*** Working data ***
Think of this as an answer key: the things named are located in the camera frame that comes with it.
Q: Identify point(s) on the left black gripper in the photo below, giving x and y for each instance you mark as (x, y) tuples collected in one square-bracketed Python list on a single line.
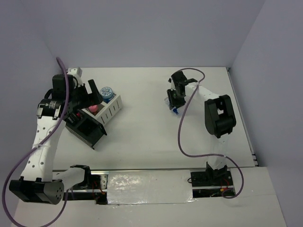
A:
[(95, 98)]

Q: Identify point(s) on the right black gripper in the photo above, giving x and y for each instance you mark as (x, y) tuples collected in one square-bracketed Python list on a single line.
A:
[(176, 103)]

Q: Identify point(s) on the pink capped marker bottle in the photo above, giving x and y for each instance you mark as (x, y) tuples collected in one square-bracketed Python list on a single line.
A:
[(93, 109)]

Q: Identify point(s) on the blue capped pen pack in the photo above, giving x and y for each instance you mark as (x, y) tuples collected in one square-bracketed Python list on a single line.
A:
[(174, 110)]

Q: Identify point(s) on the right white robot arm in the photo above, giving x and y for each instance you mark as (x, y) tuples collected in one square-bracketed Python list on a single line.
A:
[(219, 117)]

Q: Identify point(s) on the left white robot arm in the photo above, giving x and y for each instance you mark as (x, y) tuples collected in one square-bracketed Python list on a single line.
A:
[(62, 107)]

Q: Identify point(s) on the white mesh organizer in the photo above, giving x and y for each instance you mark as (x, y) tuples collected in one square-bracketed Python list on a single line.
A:
[(106, 111)]

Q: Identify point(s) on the black mesh organizer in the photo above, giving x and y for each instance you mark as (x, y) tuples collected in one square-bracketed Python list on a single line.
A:
[(87, 129)]

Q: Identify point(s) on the silver foil cover plate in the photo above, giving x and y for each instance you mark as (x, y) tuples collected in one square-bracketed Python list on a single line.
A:
[(149, 187)]

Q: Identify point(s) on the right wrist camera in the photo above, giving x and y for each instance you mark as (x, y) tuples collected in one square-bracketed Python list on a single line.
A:
[(172, 85)]

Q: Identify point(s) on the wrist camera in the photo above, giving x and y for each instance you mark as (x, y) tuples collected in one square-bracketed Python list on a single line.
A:
[(76, 73), (172, 85)]

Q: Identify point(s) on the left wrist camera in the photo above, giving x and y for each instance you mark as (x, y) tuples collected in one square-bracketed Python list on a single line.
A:
[(76, 73)]

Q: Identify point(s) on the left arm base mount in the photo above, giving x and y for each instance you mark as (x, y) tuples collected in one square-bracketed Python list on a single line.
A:
[(81, 184)]

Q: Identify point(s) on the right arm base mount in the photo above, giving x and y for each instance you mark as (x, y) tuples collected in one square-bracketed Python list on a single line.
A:
[(212, 183)]

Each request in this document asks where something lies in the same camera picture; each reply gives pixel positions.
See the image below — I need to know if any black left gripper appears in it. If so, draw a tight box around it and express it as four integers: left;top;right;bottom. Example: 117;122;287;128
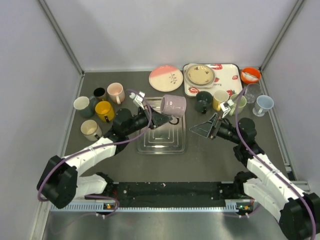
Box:
124;104;172;136

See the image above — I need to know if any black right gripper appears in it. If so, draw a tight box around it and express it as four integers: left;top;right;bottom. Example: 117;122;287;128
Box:
189;113;242;145

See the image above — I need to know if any mauve purple mug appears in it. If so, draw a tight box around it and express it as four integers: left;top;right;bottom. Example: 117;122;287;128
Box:
160;94;187;124

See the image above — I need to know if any dark grey green mug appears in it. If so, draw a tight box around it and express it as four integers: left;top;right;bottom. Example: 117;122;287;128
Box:
195;91;213;114

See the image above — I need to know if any pale yellow mug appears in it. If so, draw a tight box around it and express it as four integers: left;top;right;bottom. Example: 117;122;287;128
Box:
212;89;230;112

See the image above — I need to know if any light green mug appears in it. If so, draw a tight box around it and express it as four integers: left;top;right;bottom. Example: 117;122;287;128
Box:
229;94;247;116

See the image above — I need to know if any pink white mug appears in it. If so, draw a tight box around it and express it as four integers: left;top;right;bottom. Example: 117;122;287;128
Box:
106;82;126;105

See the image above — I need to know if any orange yellow mug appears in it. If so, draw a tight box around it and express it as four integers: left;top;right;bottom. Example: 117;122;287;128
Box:
95;101;115;123

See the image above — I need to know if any dark brown patterned cup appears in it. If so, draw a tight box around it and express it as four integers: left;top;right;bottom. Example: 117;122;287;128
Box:
93;87;107;101

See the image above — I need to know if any cream white mug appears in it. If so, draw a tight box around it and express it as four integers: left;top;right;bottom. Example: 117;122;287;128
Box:
80;119;103;142

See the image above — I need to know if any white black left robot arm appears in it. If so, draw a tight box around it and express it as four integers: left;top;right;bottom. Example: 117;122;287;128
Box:
36;108;173;209

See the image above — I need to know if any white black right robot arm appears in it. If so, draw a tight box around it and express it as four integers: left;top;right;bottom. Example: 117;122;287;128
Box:
189;113;320;240

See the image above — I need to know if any steel mug tray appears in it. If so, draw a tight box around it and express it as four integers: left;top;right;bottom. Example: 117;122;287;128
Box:
136;96;186;155

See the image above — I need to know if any teal mug white inside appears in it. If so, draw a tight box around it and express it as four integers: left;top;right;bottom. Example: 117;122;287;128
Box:
73;96;99;119

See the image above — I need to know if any pink cream round plate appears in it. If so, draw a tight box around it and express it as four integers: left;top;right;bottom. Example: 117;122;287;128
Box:
148;65;184;92

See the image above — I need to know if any beige floral bowl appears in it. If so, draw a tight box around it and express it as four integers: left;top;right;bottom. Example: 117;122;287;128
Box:
185;64;216;88

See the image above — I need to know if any strawberry pattern square tray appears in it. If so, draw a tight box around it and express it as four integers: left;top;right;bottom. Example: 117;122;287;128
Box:
183;63;243;98

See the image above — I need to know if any clear drinking glass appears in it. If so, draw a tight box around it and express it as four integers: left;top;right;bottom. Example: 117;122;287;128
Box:
244;83;262;104

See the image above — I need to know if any light blue cup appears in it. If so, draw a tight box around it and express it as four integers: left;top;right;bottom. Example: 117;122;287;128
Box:
252;95;274;117

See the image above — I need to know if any orange bowl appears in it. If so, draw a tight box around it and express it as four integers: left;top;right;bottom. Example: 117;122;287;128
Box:
240;67;261;84

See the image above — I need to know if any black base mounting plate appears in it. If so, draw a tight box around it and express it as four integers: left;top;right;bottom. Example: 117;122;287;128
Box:
84;180;251;208

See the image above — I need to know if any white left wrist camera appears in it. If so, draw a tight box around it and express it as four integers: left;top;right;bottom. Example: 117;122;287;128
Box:
128;90;145;109

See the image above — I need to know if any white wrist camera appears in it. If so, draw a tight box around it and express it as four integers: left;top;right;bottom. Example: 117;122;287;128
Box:
128;90;145;109
220;99;235;119

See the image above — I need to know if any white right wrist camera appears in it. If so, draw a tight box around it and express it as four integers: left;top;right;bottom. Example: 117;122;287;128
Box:
220;99;235;119

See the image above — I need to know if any grey slotted cable duct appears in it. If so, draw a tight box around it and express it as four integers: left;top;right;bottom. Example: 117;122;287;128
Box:
50;201;239;213

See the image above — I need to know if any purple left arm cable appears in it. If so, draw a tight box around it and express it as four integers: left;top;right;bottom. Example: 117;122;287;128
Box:
37;88;153;220

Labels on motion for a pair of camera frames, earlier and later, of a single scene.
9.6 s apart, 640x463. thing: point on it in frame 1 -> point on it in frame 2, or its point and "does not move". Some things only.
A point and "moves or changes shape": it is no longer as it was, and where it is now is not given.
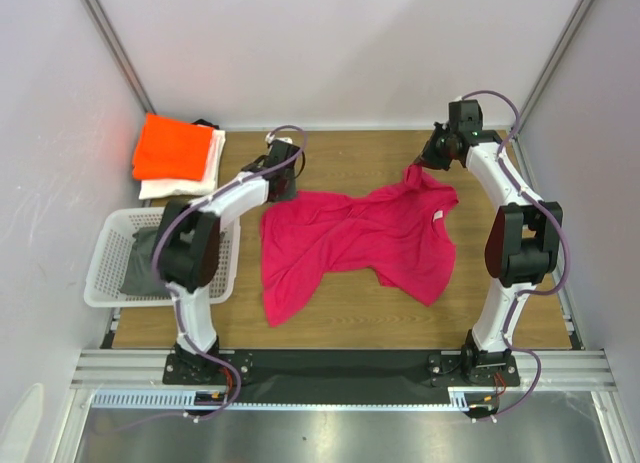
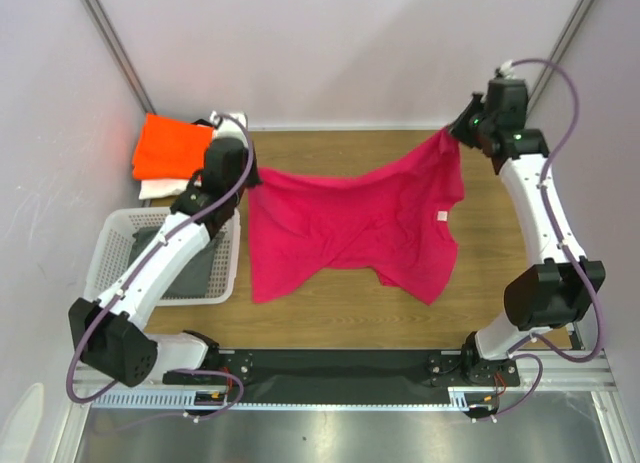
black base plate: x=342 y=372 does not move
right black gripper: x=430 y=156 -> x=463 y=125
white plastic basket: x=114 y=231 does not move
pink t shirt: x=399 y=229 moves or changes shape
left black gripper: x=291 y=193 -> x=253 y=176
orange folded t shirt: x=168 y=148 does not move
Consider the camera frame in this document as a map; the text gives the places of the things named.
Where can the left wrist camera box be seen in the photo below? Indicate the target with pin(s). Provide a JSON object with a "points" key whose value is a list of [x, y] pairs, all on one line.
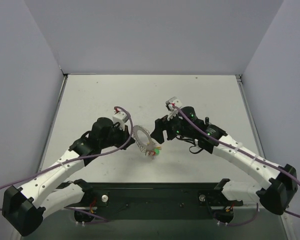
{"points": [[120, 117]]}

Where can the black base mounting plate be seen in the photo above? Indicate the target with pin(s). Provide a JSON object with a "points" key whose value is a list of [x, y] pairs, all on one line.
{"points": [[155, 201]]}

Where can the green key tag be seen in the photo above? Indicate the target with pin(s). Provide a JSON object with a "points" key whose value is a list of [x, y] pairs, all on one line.
{"points": [[156, 152]]}

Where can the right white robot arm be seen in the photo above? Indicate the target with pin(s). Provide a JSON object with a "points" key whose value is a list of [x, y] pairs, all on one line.
{"points": [[273, 187]]}

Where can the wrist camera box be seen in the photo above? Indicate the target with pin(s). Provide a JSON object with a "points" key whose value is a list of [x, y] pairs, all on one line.
{"points": [[173, 102], [120, 117]]}

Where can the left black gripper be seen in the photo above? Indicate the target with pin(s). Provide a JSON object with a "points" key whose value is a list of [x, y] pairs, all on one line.
{"points": [[126, 136]]}

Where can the metal disc keyring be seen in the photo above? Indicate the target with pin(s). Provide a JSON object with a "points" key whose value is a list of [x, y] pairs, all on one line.
{"points": [[143, 139]]}

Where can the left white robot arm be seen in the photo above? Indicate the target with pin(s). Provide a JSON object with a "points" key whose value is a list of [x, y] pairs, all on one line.
{"points": [[25, 207]]}

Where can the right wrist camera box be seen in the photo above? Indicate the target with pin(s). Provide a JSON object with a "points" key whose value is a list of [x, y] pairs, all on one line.
{"points": [[173, 102]]}

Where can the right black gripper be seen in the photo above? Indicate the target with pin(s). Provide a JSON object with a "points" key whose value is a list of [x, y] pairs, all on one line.
{"points": [[166, 127]]}

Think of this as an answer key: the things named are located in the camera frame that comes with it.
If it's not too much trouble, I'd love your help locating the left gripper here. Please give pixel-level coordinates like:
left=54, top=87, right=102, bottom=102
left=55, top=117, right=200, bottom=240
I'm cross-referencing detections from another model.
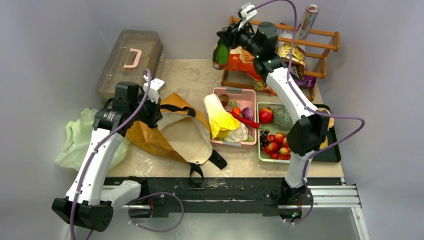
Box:
left=130, top=93, right=163, bottom=126

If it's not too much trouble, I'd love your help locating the green drink can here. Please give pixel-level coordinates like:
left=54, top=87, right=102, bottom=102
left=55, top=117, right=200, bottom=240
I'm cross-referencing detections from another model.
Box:
left=212, top=38, right=230, bottom=70

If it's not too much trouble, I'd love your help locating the brown paper tote bag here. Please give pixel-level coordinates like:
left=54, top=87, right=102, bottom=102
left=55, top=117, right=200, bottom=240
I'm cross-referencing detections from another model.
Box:
left=126, top=92, right=228, bottom=185

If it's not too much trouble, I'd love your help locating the colourful snack packet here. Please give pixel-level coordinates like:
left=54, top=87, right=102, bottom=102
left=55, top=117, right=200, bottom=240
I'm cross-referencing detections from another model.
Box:
left=253, top=79, right=276, bottom=96

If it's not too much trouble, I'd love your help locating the toy napa cabbage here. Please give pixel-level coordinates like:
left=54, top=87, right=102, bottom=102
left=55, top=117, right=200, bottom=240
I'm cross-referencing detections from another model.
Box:
left=203, top=93, right=240, bottom=139

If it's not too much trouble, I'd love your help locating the green plastic grocery bag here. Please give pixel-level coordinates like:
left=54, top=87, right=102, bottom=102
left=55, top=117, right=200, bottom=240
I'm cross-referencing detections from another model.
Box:
left=54, top=108, right=131, bottom=172

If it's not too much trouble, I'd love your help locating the toy red chili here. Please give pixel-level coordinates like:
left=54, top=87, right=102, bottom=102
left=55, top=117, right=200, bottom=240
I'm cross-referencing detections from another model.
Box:
left=228, top=111, right=260, bottom=129

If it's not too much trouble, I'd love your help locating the purple snack bag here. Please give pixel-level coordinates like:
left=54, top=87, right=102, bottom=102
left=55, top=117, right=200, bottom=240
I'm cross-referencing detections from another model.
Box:
left=294, top=75, right=317, bottom=89

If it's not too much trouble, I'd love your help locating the toy melon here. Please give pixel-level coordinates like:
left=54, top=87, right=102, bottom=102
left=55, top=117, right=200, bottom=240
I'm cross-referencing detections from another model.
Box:
left=273, top=105, right=294, bottom=131

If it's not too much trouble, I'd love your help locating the toy grape bunch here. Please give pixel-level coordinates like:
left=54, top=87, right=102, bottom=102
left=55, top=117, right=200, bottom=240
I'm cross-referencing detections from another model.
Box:
left=259, top=130, right=270, bottom=151

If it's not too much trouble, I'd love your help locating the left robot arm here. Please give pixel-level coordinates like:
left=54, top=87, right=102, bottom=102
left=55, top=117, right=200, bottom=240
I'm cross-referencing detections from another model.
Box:
left=51, top=78, right=165, bottom=232

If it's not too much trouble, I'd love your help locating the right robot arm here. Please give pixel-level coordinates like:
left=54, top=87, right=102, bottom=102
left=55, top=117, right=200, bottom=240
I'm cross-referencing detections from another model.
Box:
left=217, top=22, right=330, bottom=204

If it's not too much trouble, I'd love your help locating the cassava chips bag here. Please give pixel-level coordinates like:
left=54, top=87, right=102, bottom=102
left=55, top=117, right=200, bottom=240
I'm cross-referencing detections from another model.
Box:
left=226, top=46, right=262, bottom=81

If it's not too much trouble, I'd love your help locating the toy brown onion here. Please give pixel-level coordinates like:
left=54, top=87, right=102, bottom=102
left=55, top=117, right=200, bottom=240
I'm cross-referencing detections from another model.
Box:
left=218, top=94, right=230, bottom=108

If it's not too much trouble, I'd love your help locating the translucent storage box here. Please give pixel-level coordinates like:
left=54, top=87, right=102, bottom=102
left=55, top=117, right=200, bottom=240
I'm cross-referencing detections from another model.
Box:
left=95, top=29, right=164, bottom=104

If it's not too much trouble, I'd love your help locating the pink plastic basket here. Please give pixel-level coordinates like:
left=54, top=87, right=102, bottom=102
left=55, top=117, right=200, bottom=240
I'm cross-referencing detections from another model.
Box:
left=211, top=87, right=259, bottom=148

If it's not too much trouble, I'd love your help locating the brown snack bag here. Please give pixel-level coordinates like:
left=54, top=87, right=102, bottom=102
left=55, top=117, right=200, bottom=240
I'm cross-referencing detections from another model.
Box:
left=278, top=42, right=306, bottom=81

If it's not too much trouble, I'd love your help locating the toy carrot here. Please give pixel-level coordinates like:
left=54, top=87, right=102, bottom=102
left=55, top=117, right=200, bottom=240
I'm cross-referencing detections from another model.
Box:
left=231, top=100, right=243, bottom=118

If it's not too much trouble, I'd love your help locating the toy cauliflower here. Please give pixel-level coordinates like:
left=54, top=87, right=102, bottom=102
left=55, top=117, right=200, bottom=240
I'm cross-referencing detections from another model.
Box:
left=223, top=123, right=249, bottom=144

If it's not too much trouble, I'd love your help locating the green plastic basket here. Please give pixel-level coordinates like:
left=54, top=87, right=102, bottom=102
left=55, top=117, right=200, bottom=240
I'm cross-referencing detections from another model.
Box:
left=256, top=101, right=293, bottom=163

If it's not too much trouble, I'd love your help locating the wooden rack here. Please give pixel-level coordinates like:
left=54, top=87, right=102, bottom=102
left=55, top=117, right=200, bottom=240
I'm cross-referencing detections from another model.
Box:
left=220, top=29, right=341, bottom=90

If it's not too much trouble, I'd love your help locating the bread slice near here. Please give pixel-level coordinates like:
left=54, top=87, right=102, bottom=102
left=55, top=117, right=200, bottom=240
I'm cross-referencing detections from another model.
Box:
left=319, top=135, right=329, bottom=150

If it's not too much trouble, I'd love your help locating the black tray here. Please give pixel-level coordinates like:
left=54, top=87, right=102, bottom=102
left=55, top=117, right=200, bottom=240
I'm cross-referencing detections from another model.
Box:
left=311, top=103, right=341, bottom=163

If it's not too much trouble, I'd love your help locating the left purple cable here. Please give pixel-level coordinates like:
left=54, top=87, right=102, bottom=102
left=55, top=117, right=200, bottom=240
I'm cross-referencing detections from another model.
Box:
left=69, top=68, right=153, bottom=240

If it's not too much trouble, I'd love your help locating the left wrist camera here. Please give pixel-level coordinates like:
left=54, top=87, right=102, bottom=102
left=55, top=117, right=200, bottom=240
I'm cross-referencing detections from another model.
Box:
left=147, top=78, right=166, bottom=104

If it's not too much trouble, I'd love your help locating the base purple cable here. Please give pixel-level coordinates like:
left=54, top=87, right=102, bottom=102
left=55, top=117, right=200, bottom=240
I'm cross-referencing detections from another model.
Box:
left=127, top=192, right=185, bottom=233

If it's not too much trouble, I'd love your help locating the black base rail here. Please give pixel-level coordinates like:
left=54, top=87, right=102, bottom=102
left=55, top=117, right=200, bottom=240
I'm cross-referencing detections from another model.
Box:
*** End of Working data ***
» Task to carry out
Where a line in the records above includes the string "gives", show it.

» Answer box
Each request in this document asks where something lies in the same camera picture; each reply gives pixel positions.
Consider the camera frame in this document as a map; the text gives the places of the things named.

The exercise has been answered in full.